Publié le 21 juillet 2026 à 11:37

Crédit Photo : Ian MacNicol/Getty Images
Le LOSC, comme l’ensemble des clubs européens, a pris l’habitude de se renforcer lors des fenêtres de transferts. Mais d’où proviennent la majorité de ses recrues ?
Chaque été, le même rituel s’installe : les montants s’affichent, les records tombent, et le football semble redécouvrir, saison après saison, sa capacité à dépenser toujours plus pour attirer les meilleurs talents. Le marché des transferts n’a en réalité jamais cessé de croître. C’est d’ailleurs toute l’économie du recrutement qui s’est transformée en une décennie.
Le scouting s’est mondialisé, les réseaux de clubs partenaires se sont multipliés, et la circulation de l’information a rendu le marché plus fluide, mais aussi plus concurrentiel que jamais. Dans ce contexte, la capacité d’un club à dénicher les bons profils, au bon endroit et au bon moment, est devenue un avantage compétitif à part entière. C’est précisément dans cette logique que s’inscrit la politique de recrutement du LOSC.
Loin des sommes astronomiques brassées par les mastodontes du football européen, le club nordiste doit, comme aime le répéter son président, être malin. Mais où va-t-il, pour se faire, piocher ses renforts ?
La provenance des recrues lilloises
Malgré l’augmentation croissante des prix réclamés en Ligue 1, à l’image des difficultés rencontrées pour obtenir à l’été 2025 les services de Matthis Abline, toujours au FC Nantes au vu des exigences nantaises, la France reste le premier territoire sur lequel le LOSC déniche ses joueurs pour se renforcer. Sur les dix dernières années, de 2016 à 2026, vingt-sept de ses recrues ont été enrôlées dans l’Hexagone. Près d’un cinquième d’entre elles, soit cinq, proviennent quant à elle directement du Paris Saint-Germain. C’est le club au sein duquel les Dogues ont le plus pioché avec Timothy Weah, Jonathan Ikoné, Fodé Ballo-Touré, Boubakary Soumaré et Ethan Mbappé.

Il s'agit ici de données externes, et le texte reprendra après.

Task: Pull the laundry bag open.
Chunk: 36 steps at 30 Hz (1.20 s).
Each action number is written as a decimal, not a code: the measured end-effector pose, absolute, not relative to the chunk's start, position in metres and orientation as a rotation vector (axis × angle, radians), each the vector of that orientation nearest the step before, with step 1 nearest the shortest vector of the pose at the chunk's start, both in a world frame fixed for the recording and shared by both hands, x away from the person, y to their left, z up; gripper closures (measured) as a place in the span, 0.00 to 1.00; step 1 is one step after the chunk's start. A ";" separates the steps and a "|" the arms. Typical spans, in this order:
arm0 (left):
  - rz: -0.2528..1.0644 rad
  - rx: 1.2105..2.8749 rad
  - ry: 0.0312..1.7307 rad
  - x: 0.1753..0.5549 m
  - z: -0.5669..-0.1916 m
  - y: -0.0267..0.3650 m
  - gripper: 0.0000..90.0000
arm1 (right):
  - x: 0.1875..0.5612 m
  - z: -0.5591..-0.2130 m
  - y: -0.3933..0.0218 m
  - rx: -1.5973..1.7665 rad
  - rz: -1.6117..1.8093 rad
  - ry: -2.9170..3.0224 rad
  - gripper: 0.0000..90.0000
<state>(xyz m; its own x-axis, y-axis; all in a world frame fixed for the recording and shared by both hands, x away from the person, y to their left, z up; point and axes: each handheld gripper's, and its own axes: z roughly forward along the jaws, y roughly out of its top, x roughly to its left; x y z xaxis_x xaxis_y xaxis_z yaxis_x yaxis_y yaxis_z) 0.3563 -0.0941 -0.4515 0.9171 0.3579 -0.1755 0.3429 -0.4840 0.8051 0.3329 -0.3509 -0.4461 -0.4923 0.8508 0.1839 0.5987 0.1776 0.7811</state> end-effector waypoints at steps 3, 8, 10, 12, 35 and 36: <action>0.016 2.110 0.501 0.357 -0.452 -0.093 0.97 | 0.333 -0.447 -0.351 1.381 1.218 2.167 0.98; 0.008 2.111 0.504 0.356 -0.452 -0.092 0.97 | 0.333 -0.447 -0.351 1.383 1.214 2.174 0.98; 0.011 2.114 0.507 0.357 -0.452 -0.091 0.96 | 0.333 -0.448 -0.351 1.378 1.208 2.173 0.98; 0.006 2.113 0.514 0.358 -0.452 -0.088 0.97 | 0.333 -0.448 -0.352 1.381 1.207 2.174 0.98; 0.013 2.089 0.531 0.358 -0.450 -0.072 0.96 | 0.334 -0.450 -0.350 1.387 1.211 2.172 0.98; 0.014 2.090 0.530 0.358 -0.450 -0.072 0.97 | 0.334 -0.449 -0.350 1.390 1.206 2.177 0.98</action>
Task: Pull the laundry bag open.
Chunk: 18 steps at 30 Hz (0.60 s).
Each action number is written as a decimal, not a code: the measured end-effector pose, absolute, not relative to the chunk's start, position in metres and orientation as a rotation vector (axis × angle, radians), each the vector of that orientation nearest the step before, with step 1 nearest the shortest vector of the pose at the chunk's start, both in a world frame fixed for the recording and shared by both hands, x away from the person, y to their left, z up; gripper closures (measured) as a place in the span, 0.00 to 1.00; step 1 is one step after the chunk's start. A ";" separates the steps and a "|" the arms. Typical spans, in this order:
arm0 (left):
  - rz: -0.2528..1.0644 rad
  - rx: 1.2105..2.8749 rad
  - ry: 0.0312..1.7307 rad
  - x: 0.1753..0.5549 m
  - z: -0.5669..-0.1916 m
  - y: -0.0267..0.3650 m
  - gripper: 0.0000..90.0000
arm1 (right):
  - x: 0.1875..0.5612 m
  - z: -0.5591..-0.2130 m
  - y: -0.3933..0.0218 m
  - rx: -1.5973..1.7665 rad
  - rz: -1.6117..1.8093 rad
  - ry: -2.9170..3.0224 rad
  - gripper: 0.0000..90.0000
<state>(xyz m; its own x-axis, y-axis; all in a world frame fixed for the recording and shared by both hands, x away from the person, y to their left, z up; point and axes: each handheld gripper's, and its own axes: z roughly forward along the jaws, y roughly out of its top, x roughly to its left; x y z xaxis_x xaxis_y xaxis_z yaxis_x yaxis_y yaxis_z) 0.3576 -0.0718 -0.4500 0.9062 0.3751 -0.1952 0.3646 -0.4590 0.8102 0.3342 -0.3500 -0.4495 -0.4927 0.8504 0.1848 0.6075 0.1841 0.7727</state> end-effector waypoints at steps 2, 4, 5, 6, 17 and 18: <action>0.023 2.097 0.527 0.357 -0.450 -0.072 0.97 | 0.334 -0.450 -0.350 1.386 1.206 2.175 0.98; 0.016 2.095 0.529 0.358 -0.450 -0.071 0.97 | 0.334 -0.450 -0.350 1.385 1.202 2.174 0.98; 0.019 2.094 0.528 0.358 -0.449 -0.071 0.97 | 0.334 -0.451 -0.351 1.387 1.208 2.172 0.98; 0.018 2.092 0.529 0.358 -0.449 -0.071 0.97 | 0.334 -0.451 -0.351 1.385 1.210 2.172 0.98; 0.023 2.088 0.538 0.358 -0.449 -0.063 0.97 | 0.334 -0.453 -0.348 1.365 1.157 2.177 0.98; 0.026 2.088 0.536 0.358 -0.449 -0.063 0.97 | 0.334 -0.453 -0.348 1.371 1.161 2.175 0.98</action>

- Angers SCO (2) : Nicolas Pépé, Nabil Bentaleb
- Clermont Foot (2) : Mohamed Bayo, Akim Zedadka
- AS Saint-Etienne (2) : Kevin Malcuit, Jonathan Bamba
- Toulouse FC (2) : Noah Edjouma, Bafodé Diakité
- Stade Rennais FC (2) : Benjamin André, Jonas Martin
- FC Metz (2) : Arnaud Bodart, Marc-Aurèle Caillard
- AS Monaco (1) : Farès Bahlouli
- OM (2) : Isaac Lihadji, Chancel Mbemba
- Red Star (1) : Naïm Sliti
- FC Lorient (1) : Vito Mannone
- AJ Auxerre (1) : Benoît Costil
- SC Bastia (1) : Julian Palmieri
- EA Guingamp (1) : Younousse Sankharé
- Montpellier HSC (1) : Rémy Cabella
- FC Sochaux-Montbéliard (1) : Alan Virginius
Outre la France, le LOSC se tourne également vers d’autres territoires pour renforcer son groupe. Le Portugal (11 recrues) arrive en seconde position, devant l’Angleterre, la Belgique, les Pays-Bas, l’Italie, où six nouvelles têtes ont été enrôlées ces dix dernières années. La Turquie et l’Espagne sont à cinq individualités, quand le Brésil suit à quatre. L’Allemagne, la Suisse, la Norvège, la Chine et les États-Unis viennent ensuite, à deux.
Les dirigeants lillois se sont donc habitués, au fil des années, à étendre leur terrain d’influence, n’hésitant pas à piocher dans de nombreux territoires pour réaliser de bonnes affaires, tout en apportant de la plus-value à leur groupe. La France ne suffit plus.